The World Tourism Organization (UNWTO) is a specialized agency of the United Nations mandated with the promotion of responsible, sustainable and universally accessible tourism. It is headquartered in Madrid, Spain.

UNWTO is the leading international organization for the promotion of tourism as a driver of economic growth, inclusive development and environmental sustainability. It provides leadership and support in advancing knowledge and tourism policies and serves as a global forum for tourism policy and a source of tourism research and knowledge. It encourages the implementation of the Global Code of Ethics for Tourism e Development, Competitiveness, Innovation & Digital Transformation, Ethics, Culture & Social Responsibility, Technical Cooperation, UNWTO Academy, and Statistics.

The official languages of UNWTO are Arabic, Chinese, English, French, Russian and Spanish.

Before the outbreak of the COVID-19 pandemic, tourism stood at an all-time high: 1 out of 10 jobs worldwide depended on tourism and international tourist arrivals reached 1.5 billion in 2019. Against a backdrop of heightened uncertainty, UNWTO conveyed the Global Tourism Crisis Committee to guide the tourism sector as it faced up to the COVID-19 challenge.

Members 
The UNWTO has 160 member states, six associate members (Flemish Community (1997), Puerto Rico (2002), Aruba (1987), Hong Kong (1999), Macau (1981), Madeira (1995)), and two permanent observers (Holy See (1979), Palestine (1999)). 

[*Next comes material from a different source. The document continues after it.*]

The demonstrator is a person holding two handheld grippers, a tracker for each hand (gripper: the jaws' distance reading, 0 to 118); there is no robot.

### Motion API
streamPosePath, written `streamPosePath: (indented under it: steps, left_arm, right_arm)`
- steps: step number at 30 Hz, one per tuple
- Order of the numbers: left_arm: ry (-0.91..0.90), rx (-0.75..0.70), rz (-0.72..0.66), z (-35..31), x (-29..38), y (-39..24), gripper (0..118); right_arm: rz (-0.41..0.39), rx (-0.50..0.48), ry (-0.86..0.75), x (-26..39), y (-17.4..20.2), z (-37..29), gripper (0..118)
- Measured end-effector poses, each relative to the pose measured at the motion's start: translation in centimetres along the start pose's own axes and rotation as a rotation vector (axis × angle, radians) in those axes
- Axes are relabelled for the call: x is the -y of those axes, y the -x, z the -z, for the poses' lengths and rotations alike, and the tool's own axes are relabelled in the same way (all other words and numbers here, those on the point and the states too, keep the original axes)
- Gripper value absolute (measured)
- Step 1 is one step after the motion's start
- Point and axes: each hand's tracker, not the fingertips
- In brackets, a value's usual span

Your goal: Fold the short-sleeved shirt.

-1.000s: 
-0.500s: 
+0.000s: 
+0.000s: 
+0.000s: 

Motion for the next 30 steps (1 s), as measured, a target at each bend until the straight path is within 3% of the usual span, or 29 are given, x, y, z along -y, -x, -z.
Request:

Nonmembers are: Australia, Belgium, Belize, Canada, Denmark, Dominica, Estonia, Finland, Grenada, Guyana, Iceland, Ireland, Kiribati, Latvia, Liechtenstein, Luxembourg, the Marshall Islands, Micronesia, Nauru, New Zealand, Saint Kitts and Nevis, Saint Lucia, Saint Vincent and the Grenadines, Singapore, Solomon Islands, Somalia, South Sudan, Suriname, Sweden, Tonga, Tuvalu, the United Kingdom and the United States. Seventeen state members have withdrawn from the organization for different periods in the past including Australia (citing poor value for money), Bahamas, Bahrain, Belgium, Canada (Canada withdrew from the World Tourism Organization when it appointed Robert Mugabe as a leader in 2013), Costa Rica, El Salvador, Grenada, Honduras, Kuwait, Latvia, Malaysia, Myanmar, Panama, Philippines, Qatar, Thailand, United Kingdom and Puerto Rico (as an associate member). The Netherlands Antilles was an associate member before its dissolution.

The United Arab Emirates (UAE) rejoined the organization in May 2013, 26 years after having left UNWTO.

Additionally, and uniquely for a United Nations specialized agency, UNWTO has over 500 affiliate members, representing the private sector, educational institutions, tourism associations and local tourism authorities, non-governmental entities with specialised interests in tourism, and commercial and non-commercial bodies and associations with activities related to the aims of UNWTO or falling within its competence.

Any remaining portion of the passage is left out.